Виктор кивнул на письмо.
– Письмо от поклонника? – улыбнулся Венсан.
– Посмотри, если интересно.
Взяв листок из рук Виктора, Венсан быстро прочитал аккуратные ровные строчки. Содержимое его неприятно удивило. Инстинктивно он сжал свободную руку в кулак так, что побелели костяшки пальцев.
– Как смело, – произнес он после небольшой паузы, стараясь не выдать голосом свою реакцию. – И часто ты получаешь подобные письма?
– Я ответил раза два-три. Попросил не докучать мне лишними рассказами о том, в какой позе меня хотят и как долго. А потом отписал несколько музыкальных зарисовок, чтобы не переводить слова.
– И тебе нравится такое? Разве тебе не кажется подобное поведение переступающим все возможные нормы приличия? – Венсан вскинул подбородок и с вызовом посмотрел на Виктора. Он сам не ожидал от себя подобной реакции.

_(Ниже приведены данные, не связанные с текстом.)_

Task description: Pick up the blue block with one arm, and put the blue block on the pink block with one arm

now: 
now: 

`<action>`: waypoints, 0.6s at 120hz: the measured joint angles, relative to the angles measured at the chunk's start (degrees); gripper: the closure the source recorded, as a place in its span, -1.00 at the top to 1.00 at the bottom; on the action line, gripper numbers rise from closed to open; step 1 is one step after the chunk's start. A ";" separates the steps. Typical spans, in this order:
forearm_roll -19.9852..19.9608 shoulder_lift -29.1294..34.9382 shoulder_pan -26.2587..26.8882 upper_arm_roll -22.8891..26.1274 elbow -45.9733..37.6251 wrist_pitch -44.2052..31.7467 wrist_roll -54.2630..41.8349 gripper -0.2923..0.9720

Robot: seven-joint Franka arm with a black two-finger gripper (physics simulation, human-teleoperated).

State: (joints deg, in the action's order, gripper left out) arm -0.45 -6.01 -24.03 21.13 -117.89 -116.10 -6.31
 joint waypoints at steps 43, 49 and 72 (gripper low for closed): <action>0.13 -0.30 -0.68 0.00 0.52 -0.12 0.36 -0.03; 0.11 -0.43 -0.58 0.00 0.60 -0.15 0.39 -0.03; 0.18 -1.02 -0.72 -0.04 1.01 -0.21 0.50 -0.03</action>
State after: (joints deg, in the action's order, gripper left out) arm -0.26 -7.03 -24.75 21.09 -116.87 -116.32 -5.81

– С такими как мы, душа моя, не церемонятся. Не те, кто имеет деньги и власть. А я всего лишь перевел это в игру, чтобы понять, что на самом деле происходит, и насколько это чревато последствиями. Осуждаешь?
Опустив взгляд Венсан шумно втянул воздух и некоторое время смотрел на свои руки, а затем покачал головой.
– Нет. Как я могу осуждать тебя?
– Но ты недоволен. Или… Венсан, серьезно?
Виктор улыбнулся ему. Венсан почувствовал что краснеет.
– Не понимаю, о чем ты.
– Все вы понимаете, ваше благородие.
Люмьер тихо засмеялся. Его разобрала нежность. Дюплесси улыбнулся ему в ответ. Напряжение прошло и он почувствовал себя неловко и глупо. Виктор посмотрел на Венсана, а потом сгреб и письмо, где с другой стороны была целая песня, а потом и конверт, чтобы не просто убрать их с глаз долой, а открыть открыть окно и отправить в полет по ветру прочь от поезда. Люмьер взял руку Венсана в свои, не собираясь отпускать.
Ровно в полдень поезд остановился у платформы на вокзале Руан-Рив-Друат, который являлся центральным вокзалом города. Виктор отдал Венсану скрипку и попросил ее сберечь до прихода домой, а сам снял с багажной полки их поклажу. Это была привычка – носить все тяжести самому, поскольку всю свою жизнь Люмьер был единственным помощником своей матери, потом Мари Лефевр, а потом и Шарлотты. Он честно жил по принципу «если не я, то кто» и «я все могу сделать сам».